Closed WuSiren closed 2 months ago

WuSiren commented 2 months ago

For example, there is a state variable $x_t$ for stage $t$ in a multistage problem and this variable is required to satisfy, say $xt + x{t+1} + x_{t+2} \leq 10$. Does SDDP.jl support this kind of state transition constraints?
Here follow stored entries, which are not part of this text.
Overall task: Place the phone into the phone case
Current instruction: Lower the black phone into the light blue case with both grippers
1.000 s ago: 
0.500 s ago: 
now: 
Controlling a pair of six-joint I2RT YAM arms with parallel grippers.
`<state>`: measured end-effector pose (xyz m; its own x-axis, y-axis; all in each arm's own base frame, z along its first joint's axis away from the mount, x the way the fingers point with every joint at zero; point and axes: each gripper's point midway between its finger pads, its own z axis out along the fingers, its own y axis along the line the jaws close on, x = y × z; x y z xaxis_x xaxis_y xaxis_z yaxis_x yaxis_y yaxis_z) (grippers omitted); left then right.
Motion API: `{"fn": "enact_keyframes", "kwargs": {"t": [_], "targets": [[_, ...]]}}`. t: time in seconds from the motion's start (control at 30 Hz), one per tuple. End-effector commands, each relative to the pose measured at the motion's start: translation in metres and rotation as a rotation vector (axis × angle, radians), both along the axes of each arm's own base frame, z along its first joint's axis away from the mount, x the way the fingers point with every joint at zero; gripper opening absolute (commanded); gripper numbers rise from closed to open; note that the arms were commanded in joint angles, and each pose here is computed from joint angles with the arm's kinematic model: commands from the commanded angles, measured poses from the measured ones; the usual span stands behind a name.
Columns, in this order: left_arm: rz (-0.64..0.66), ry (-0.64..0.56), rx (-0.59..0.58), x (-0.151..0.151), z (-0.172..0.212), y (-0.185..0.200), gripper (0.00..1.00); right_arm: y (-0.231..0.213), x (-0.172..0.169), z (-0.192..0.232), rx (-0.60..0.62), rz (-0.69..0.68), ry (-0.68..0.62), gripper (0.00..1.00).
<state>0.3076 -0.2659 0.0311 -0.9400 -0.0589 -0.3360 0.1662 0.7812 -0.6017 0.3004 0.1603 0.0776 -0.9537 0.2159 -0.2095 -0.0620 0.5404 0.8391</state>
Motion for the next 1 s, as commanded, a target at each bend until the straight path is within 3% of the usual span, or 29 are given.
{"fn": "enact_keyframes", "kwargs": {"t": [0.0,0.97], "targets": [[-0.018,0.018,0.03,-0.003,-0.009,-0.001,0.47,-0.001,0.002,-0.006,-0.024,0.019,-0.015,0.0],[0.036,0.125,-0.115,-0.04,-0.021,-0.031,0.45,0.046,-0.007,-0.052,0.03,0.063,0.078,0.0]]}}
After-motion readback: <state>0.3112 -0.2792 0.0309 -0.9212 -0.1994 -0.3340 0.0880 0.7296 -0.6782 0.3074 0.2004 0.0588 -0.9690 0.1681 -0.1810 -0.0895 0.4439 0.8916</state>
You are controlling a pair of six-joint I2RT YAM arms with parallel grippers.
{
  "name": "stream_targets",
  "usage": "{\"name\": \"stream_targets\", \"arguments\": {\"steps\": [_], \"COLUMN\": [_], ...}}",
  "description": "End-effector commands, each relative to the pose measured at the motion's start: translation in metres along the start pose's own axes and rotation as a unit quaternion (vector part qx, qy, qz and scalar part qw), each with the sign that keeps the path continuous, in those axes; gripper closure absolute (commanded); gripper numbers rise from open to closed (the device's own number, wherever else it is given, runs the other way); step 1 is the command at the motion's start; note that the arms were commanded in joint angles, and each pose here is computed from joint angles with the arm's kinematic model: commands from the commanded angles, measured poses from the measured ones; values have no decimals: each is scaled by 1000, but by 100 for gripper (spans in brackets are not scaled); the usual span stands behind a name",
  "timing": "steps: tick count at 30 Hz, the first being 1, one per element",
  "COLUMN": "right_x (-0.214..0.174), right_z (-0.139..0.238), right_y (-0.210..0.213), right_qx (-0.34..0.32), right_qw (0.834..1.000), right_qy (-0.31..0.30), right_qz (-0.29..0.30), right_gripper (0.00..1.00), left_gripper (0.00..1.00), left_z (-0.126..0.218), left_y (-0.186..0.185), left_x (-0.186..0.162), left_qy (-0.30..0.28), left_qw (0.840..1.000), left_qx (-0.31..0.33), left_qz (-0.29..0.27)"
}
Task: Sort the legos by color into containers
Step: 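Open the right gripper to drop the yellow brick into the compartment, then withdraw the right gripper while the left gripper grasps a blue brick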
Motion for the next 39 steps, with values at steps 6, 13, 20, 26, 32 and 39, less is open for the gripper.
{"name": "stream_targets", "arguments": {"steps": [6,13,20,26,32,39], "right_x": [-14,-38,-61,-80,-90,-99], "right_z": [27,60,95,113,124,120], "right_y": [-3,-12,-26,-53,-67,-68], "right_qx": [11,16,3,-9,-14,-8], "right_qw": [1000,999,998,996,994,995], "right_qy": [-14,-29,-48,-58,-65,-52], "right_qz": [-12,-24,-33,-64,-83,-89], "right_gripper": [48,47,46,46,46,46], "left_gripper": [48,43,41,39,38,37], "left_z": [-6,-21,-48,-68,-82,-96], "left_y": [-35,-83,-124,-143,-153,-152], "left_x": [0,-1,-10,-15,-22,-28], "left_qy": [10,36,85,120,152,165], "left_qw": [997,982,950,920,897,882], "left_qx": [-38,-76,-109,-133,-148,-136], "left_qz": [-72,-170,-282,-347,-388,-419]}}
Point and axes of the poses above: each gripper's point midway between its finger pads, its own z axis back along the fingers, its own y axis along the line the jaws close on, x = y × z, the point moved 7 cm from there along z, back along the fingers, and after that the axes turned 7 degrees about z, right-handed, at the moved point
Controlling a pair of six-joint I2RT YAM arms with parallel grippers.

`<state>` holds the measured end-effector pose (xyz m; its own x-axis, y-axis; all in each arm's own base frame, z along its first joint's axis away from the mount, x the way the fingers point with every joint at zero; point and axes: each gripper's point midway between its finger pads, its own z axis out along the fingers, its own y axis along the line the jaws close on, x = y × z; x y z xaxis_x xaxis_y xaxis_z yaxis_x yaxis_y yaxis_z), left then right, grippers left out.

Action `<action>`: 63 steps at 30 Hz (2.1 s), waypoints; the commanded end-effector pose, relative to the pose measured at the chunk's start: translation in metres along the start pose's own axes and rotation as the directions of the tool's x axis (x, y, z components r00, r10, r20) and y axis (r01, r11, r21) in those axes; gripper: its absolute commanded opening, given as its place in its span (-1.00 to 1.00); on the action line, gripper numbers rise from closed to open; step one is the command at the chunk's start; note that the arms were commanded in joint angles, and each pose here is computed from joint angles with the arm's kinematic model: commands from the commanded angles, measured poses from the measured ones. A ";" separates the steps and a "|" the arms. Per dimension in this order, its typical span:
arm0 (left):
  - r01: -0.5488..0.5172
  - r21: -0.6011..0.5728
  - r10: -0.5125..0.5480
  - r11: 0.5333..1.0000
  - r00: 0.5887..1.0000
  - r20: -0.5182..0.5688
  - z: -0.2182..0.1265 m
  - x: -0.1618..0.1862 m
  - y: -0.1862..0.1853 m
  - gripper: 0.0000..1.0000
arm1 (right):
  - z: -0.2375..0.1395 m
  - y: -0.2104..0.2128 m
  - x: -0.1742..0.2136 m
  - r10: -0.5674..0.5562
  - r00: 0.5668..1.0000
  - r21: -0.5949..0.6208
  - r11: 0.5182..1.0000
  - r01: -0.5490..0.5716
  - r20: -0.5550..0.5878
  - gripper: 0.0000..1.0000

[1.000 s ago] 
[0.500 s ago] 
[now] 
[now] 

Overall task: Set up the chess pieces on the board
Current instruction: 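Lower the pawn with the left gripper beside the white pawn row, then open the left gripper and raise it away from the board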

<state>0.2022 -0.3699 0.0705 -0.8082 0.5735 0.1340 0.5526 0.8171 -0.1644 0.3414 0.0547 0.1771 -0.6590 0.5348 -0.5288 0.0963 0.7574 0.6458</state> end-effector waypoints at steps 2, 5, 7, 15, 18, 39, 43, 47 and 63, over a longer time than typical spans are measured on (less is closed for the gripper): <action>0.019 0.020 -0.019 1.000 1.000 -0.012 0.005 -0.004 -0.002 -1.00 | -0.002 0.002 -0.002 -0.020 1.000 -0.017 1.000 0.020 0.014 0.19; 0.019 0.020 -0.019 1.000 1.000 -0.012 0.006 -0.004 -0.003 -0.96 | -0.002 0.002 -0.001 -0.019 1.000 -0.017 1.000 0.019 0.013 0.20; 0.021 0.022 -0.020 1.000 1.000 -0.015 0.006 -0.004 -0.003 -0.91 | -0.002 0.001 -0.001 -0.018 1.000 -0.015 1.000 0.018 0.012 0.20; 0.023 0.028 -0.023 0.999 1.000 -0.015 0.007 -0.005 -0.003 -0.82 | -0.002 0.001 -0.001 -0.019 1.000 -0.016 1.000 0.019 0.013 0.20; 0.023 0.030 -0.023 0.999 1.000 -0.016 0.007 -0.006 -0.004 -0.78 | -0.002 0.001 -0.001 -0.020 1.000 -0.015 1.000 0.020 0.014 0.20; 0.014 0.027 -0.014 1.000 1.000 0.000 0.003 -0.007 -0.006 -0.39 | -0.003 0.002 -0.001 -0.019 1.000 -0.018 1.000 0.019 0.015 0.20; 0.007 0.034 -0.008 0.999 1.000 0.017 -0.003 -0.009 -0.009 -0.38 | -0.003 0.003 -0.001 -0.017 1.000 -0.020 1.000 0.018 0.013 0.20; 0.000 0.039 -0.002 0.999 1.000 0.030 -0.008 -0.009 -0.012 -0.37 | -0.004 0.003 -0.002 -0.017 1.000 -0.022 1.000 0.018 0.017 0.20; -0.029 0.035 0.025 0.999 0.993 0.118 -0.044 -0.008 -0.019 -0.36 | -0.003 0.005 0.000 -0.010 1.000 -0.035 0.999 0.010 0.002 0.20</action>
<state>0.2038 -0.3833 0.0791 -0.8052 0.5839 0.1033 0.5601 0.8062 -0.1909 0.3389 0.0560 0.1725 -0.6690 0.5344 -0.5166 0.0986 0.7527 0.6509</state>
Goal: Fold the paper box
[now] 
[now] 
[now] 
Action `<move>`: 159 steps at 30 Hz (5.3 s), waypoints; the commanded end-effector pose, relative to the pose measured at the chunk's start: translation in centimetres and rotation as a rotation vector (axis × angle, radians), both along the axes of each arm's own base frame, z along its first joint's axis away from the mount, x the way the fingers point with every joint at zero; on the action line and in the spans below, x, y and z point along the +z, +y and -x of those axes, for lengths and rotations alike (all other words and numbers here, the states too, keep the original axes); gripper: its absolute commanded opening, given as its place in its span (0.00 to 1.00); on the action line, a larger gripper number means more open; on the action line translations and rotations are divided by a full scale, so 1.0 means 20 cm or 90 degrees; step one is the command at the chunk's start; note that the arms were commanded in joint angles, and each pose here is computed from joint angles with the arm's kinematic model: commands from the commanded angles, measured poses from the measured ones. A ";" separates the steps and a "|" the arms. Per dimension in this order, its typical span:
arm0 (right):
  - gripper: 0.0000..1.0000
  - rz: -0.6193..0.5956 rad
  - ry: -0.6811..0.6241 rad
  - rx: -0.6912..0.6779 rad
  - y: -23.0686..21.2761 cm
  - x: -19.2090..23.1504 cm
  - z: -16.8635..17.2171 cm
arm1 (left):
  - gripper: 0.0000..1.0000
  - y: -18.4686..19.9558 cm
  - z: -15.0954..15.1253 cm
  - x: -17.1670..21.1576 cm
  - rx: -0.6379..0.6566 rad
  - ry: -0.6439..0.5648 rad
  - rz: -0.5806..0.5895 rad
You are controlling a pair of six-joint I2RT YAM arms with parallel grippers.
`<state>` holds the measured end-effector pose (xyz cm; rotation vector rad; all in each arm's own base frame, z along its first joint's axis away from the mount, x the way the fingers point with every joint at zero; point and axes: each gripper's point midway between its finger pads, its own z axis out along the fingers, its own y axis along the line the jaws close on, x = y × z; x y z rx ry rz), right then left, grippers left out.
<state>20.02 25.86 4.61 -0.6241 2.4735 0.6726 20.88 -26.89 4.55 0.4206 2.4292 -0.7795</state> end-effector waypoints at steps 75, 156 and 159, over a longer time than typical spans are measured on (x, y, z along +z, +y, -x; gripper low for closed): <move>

How can I define it in the subproblem?

Thanks!

WuSiren commented 2 months ago

Let's take the hydro-thermal scheduling problem as an example, if there is one more constraint over the whole time horizon that $valumet + valume{t+1} + valume_{t+2} \leq 400, t \in [1, T-2]$ (please ignore its practical meaning), how should we modify the following code?

using SDDP

graph = SDDP.LinearGraph(3)

function subproblem_builder(subproblem::Model, node::Int)
    # State variables
    @variable(subproblem, 0 <= volume <= 200, SDDP.State, initial_value = 200)
    # Control variables
    @variables(subproblem, begin
        thermal_generation >= 0
        hydro_generation >= 0
        hydro_spill >= 0
    end)
    # Random variables
    @variable(subproblem, inflow)
    Ω = [0.0, 50.0, 100.0]
    P = [1 / 3, 1 / 3, 1 / 3]
    SDDP.parameterize(subproblem, Ω, P) do ω
        return JuMP.fix(inflow, ω)
    end
    # Transition function and constraints
    @constraints(
        subproblem,
        begin
            volume.out == volume.in - hydro_generation - hydro_spill + inflow
            demand_constraint, hydro_generation + thermal_generation == 150
        end
    )
    # Stage-objective
    fuel_cost = [50, 100, 150]
    @stageobjective(subproblem, fuel_cost[node] * thermal_generation)
    return subproblem
end

Thank you again, Professor!

odow commented 2 months ago

See https://sddp.dev/stable/guides/access_previous_variables/

WuSiren commented 2 months ago

Thank you! The documentation is really readable and comprehensive.